* **WHAT YOU HAVE TO DO**
Using the material below, return exactly the lines between the one holding "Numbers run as" and the one holding "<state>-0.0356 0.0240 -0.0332", inclusive, and no others.

*** RECORDS SHOWN Section Begins ***

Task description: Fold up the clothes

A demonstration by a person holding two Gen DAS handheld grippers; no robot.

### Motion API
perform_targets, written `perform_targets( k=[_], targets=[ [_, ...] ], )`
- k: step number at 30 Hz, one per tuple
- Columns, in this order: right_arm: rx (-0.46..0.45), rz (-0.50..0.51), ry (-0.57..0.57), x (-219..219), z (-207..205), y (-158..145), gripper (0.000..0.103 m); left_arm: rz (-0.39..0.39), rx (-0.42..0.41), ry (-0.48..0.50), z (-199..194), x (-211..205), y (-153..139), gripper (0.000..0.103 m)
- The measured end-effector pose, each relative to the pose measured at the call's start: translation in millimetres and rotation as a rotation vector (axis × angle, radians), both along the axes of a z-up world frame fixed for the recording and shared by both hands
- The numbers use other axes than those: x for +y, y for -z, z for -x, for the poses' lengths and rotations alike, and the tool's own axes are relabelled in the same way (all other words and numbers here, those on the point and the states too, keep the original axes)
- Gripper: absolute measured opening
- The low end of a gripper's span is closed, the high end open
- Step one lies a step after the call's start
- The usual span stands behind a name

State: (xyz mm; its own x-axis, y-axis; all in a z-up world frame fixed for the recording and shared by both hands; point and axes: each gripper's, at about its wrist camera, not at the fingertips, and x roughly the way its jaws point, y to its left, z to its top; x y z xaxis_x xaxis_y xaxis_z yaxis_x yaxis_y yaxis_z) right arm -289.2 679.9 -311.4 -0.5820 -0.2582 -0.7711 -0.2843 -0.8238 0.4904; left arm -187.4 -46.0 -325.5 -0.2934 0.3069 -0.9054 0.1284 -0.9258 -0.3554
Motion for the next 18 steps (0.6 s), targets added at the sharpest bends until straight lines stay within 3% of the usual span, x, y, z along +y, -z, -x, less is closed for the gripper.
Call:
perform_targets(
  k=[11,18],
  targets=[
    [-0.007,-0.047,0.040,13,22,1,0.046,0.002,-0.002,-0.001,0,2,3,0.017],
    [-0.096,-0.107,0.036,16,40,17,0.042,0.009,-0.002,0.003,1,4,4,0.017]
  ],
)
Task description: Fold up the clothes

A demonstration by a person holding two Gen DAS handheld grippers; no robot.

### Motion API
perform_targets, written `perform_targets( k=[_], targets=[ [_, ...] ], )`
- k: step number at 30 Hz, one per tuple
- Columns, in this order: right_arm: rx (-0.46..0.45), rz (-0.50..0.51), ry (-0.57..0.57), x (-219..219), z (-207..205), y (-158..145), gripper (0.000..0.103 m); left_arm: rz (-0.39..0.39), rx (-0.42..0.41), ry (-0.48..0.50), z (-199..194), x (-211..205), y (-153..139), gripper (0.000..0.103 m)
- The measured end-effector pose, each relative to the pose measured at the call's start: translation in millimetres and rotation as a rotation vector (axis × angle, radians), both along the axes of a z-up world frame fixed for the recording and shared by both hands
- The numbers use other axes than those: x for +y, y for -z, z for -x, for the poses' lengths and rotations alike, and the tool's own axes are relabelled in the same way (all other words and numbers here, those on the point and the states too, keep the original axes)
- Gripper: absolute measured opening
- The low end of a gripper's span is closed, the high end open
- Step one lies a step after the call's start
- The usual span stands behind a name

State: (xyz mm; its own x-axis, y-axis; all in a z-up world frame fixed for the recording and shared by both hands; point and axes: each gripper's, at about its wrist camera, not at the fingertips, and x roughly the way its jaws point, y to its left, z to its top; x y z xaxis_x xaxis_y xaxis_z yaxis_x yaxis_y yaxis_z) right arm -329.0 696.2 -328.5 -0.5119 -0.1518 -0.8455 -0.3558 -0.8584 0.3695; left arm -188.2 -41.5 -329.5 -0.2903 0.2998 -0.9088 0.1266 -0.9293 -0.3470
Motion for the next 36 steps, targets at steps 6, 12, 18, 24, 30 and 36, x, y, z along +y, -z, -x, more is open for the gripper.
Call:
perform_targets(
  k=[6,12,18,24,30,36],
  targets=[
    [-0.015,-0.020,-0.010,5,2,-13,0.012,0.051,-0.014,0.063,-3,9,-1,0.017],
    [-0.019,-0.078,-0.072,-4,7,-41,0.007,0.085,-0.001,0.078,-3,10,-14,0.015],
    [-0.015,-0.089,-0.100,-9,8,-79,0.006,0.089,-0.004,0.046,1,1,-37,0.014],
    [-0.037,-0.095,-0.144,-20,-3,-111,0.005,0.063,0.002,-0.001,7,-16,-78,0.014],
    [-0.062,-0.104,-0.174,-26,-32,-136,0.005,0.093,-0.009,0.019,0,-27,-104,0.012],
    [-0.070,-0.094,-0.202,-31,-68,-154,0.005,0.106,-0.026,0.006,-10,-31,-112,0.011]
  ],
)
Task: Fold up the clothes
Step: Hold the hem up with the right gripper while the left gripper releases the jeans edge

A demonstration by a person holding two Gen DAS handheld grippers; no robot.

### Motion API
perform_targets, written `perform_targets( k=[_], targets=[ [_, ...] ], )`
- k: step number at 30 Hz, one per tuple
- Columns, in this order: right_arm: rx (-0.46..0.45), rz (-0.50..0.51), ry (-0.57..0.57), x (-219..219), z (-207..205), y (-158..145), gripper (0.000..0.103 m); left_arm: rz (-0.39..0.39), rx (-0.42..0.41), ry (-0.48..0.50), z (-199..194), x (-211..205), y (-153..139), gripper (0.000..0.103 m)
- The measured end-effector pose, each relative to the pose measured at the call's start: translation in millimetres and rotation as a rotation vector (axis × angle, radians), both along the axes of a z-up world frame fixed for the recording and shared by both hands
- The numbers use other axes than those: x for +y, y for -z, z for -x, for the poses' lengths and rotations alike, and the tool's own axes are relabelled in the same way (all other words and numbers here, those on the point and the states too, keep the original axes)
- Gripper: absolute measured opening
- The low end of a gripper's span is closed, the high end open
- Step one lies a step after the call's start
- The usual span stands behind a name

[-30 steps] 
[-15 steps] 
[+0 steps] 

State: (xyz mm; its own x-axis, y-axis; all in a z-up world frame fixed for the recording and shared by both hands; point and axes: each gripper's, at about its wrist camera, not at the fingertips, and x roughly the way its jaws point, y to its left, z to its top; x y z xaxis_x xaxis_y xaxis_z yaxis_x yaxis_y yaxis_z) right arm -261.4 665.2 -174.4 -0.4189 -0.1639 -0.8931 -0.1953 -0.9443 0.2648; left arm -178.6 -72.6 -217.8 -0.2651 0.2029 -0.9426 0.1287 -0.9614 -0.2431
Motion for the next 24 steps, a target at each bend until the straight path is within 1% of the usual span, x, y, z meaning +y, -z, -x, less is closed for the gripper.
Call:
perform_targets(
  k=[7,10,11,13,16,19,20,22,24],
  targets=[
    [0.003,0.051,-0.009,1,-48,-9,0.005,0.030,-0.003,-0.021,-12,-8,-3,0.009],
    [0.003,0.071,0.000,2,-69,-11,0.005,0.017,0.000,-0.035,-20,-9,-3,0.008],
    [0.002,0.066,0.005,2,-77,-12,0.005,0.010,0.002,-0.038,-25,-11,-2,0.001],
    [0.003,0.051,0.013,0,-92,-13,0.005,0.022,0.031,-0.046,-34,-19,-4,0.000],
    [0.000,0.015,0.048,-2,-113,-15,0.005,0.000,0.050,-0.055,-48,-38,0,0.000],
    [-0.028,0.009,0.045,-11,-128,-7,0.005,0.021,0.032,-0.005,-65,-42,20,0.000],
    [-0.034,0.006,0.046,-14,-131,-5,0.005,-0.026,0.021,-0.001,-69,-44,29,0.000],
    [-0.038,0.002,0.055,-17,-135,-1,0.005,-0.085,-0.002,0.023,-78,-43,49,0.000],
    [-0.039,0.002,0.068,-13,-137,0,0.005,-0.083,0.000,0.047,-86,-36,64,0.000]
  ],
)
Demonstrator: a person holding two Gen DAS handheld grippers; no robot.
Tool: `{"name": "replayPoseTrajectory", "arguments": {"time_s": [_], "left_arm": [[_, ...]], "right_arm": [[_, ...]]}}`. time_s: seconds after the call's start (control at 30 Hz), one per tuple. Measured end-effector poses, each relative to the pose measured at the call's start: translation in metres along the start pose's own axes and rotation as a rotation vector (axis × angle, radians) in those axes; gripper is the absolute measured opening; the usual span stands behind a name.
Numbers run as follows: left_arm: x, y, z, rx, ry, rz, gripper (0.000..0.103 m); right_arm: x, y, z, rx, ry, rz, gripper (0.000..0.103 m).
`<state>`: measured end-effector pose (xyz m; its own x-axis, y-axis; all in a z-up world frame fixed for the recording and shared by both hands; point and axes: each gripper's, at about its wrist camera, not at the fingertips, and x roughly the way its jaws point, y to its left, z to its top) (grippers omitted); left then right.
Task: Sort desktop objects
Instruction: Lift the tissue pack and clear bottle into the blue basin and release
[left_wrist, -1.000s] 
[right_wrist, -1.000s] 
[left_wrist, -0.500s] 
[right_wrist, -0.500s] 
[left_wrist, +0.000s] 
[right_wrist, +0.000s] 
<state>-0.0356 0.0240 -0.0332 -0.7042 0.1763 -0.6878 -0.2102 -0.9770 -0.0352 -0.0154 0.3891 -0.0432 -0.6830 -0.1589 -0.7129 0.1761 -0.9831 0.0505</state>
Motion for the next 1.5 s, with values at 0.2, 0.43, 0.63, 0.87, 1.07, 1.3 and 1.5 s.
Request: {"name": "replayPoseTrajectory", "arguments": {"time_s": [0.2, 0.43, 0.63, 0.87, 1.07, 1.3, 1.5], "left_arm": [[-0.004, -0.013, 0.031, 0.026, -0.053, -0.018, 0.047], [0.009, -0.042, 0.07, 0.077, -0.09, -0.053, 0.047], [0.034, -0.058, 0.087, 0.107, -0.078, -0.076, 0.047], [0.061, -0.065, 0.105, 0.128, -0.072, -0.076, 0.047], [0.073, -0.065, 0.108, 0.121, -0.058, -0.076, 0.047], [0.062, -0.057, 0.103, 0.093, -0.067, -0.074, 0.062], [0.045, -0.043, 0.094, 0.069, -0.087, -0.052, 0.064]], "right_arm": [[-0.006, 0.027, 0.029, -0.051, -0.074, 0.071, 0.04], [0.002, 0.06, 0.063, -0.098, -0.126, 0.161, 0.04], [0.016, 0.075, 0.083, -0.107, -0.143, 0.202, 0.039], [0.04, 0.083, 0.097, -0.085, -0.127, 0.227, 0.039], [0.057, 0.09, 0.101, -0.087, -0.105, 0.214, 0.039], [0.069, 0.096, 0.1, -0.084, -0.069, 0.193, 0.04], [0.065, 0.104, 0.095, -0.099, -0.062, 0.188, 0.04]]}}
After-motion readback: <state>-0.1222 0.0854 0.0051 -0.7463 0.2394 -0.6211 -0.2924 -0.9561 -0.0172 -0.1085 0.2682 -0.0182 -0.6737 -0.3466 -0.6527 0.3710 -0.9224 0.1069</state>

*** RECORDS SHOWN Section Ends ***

* **RESPONSE AREA**
Numbers run as follows: left_arm: x, y, z, rx, ry, rz, gripper (0.000..0.103 m); right_arm: x, y, z, rx, ry, rz, gripper (0.000..0.103 m).
`<state>`: measured end-effector pose (xyz m; its own x-axis, y-axis; all in a z-up world frame fixed for the recording and shared by both hands; point and axes: each gripper's, at about its wrist camera, not at the fingertips, and x roughly the way its jaws point, y to its left, z to its top) (grippers omitted); left then right.
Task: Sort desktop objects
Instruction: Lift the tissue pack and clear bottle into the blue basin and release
[left_wrist, -1.000s] 
[right_wrist, -1.000s] 
[left_wrist, -0.500s] 
[right_wrist, -0.500s] 
[left_wrist, +0.000s] 
[right_wrist, +0.000s] 
<state>-0.0356 0.0240 -0.0332 -0.7042 0.1763 -0.6878 -0.2102 -0.9770 -0.0352 -0.0154 0.3891 -0.0432 -0.6830 -0.1589 -0.7129 0.1761 -0.9831 0.0505</state>

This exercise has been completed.